Aim of the exercise
Only the lines below between the ones containing "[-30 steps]" and "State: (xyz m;", inclusive, are to be reproduced, each exactly as it stands.

[Stored items]
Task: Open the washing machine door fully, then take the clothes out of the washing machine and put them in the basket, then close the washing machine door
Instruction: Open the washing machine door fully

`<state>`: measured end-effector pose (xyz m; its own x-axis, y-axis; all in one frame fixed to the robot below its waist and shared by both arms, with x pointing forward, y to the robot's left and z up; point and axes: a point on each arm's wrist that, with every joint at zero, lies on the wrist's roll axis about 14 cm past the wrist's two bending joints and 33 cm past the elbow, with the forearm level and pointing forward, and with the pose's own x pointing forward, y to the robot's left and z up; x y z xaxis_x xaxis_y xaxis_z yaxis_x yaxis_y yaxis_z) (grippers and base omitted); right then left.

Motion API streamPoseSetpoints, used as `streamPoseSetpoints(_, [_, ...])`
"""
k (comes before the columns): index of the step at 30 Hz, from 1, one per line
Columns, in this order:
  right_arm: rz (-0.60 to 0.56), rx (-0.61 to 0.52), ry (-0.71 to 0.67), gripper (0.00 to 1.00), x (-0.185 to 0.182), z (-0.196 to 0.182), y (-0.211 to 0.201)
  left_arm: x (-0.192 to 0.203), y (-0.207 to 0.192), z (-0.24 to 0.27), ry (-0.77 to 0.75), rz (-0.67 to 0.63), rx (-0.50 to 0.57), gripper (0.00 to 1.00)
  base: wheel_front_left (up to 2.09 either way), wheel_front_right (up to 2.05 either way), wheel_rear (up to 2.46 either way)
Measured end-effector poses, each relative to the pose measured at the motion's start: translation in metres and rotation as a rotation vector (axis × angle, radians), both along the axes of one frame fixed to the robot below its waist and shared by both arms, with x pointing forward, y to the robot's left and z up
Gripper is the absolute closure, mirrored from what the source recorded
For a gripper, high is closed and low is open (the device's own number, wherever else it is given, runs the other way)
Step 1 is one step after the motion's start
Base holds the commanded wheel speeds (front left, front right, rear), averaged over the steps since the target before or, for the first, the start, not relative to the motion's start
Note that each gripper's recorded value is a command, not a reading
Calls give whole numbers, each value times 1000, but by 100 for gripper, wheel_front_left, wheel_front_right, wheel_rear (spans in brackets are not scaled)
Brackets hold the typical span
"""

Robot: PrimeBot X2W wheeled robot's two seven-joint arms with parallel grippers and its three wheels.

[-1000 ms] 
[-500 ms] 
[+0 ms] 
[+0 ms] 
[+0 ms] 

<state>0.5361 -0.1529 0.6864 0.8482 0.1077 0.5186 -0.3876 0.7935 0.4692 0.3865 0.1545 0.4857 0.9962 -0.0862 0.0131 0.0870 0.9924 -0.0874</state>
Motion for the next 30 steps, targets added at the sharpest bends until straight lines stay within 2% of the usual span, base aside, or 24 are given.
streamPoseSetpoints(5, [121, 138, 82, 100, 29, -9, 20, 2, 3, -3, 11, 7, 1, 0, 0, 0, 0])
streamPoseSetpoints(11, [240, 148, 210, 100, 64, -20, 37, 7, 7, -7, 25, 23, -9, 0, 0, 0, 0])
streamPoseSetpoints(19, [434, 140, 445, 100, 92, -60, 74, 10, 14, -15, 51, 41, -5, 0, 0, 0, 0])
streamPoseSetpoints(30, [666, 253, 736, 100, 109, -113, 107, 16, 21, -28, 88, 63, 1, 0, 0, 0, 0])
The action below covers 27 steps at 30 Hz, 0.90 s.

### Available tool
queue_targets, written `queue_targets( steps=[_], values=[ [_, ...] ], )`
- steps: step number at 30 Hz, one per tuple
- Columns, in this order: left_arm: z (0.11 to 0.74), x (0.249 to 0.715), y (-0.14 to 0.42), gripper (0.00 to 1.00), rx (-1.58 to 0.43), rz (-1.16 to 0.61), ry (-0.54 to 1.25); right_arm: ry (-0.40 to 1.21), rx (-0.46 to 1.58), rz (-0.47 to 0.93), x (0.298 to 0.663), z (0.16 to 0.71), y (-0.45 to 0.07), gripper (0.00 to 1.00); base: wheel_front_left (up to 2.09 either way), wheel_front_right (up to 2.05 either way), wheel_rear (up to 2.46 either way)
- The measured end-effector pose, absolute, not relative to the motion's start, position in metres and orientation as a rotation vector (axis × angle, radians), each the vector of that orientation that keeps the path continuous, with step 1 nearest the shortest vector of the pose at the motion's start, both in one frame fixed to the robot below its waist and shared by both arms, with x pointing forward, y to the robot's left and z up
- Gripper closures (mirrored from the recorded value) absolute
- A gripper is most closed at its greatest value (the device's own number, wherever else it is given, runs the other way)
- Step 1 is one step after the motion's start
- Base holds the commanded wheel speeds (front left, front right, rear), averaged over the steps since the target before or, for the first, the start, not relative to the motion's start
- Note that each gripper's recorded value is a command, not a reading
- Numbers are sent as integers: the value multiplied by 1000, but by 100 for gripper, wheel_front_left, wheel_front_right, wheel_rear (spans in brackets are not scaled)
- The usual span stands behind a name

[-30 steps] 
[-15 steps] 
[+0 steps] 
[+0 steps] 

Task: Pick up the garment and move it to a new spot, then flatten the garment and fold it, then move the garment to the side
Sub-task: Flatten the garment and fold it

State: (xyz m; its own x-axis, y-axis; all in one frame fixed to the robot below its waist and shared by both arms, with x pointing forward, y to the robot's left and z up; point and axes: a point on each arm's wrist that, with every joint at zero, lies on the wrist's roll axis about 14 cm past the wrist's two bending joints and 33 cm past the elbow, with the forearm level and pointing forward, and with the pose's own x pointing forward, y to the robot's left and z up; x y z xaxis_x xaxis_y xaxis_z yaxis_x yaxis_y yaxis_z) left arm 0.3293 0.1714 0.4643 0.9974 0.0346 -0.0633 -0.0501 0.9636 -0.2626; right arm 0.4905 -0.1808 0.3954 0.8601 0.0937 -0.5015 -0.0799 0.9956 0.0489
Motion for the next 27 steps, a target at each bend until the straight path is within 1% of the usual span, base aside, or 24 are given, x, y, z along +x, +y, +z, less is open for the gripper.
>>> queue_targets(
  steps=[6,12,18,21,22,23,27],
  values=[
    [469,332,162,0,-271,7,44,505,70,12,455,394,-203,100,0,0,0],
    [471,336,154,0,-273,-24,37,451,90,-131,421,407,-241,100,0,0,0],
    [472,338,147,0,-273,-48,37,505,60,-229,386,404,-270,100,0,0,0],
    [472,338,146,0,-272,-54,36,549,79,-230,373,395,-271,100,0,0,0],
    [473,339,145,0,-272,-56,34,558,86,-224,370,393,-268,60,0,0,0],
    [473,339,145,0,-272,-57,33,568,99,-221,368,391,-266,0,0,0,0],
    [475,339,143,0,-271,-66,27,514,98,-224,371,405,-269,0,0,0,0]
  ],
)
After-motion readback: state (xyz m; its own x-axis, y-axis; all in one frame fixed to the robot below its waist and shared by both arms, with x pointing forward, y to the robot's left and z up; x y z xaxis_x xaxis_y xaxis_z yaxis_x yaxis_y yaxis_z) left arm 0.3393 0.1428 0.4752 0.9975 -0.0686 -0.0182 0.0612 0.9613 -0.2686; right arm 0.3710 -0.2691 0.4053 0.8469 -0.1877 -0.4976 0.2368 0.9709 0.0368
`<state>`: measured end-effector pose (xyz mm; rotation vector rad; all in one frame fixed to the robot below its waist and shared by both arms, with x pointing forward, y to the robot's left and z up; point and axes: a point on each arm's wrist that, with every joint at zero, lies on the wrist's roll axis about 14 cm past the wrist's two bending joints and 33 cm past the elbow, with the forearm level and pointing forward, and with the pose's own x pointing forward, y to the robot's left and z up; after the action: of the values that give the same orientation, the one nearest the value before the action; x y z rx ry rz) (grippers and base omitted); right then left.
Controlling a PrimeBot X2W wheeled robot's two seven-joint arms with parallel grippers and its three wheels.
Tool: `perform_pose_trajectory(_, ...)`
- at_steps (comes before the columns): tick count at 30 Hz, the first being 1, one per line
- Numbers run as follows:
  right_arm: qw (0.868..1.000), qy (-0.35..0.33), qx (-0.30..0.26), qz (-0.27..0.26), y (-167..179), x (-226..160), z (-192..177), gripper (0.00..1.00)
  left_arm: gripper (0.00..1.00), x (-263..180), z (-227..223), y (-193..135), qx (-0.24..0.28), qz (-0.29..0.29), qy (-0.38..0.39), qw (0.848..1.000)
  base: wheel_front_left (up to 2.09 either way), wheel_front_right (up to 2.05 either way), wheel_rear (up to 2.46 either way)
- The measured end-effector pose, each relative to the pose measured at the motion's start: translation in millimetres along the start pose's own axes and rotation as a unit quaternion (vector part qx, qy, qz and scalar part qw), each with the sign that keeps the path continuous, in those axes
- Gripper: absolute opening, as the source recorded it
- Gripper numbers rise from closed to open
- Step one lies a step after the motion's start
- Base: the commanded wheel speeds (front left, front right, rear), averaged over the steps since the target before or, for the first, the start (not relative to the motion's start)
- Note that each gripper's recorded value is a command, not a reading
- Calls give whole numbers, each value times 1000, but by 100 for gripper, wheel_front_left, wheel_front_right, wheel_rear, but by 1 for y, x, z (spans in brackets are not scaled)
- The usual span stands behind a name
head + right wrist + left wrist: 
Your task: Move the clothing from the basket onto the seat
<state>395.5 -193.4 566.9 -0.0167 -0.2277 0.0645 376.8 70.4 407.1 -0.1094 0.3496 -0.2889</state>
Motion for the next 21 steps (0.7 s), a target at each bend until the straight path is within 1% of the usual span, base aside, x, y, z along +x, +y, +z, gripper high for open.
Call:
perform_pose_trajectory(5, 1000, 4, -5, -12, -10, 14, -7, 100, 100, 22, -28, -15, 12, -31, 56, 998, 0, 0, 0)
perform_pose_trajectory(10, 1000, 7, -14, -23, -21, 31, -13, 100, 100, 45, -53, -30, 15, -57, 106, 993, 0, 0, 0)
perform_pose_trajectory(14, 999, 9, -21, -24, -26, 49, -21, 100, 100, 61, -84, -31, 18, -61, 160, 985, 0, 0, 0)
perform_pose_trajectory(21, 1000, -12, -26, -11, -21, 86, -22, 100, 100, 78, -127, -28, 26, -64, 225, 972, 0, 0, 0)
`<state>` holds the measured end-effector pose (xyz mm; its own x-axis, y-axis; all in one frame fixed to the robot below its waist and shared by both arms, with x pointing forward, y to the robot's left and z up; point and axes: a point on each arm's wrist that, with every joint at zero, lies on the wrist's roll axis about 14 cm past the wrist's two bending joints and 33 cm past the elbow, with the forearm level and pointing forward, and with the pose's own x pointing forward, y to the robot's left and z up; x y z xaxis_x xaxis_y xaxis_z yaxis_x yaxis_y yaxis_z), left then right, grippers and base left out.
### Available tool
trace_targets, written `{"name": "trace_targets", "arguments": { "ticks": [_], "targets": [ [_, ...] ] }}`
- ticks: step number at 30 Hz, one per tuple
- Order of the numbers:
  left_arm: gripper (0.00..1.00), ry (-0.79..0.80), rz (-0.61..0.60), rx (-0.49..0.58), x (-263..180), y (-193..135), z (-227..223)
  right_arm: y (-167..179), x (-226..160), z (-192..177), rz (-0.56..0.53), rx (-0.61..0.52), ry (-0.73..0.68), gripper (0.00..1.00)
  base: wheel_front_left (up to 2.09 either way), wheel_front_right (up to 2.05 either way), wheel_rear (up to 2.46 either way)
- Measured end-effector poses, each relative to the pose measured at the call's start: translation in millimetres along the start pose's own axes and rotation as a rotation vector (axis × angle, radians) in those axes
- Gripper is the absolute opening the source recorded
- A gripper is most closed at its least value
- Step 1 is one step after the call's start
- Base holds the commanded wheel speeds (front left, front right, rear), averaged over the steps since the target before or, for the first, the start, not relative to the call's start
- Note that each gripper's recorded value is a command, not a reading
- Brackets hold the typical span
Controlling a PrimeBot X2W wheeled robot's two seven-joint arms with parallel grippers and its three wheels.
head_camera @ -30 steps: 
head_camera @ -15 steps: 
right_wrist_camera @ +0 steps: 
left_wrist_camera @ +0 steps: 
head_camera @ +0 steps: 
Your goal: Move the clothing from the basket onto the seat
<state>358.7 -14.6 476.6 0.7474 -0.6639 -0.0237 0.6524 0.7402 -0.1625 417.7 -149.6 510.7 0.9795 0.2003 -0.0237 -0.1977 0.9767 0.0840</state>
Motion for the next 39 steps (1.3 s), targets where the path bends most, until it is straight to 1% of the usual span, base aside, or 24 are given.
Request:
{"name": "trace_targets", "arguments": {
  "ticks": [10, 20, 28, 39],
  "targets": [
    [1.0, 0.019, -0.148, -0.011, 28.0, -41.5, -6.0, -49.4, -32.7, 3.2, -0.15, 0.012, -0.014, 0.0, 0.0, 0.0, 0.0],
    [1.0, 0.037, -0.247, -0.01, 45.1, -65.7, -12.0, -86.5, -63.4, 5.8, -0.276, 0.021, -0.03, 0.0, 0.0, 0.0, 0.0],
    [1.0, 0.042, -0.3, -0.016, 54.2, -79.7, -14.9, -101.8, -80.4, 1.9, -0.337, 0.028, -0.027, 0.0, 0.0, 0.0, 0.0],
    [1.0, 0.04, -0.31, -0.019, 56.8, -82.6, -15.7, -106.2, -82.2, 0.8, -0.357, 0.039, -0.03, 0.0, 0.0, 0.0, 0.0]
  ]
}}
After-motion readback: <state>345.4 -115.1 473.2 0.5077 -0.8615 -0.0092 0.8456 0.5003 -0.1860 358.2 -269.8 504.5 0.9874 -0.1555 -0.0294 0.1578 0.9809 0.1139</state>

Exercise answer
[-30 steps] 
[-15 steps] 
[+0 steps] 
[+0 steps] 

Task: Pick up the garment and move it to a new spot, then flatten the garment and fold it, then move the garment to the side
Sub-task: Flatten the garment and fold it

State: (xyz m; its own x-axis, y-axis; all in one frame fixed to the robot below its waist and shared by both arms, with x pointing forward, y to the robot's left and z up; point and axes: a point on each arm's wrist that, with every joint at zero, lies on the wrist's roll axis about 14 cm past the wrist's two bending joints and 33 cm past the elbow, with the forearm level and pointing forward, and with the pose's own x pointing forward, y to the robot's left and z up; x y z xaxis_x xaxis_y xaxis_z yaxis_x yaxis_y yaxis_z) left arm 0.3293 0.1714 0.4643 0.9974 0.0346 -0.0633 -0.0501 0.9636 -0.2626; right arm 0.4905 -0.1808 0.3954 0.8601 0.0937 -0.5015 -0.0799 0.9956 0.0489

Nothing further is needed for this answer.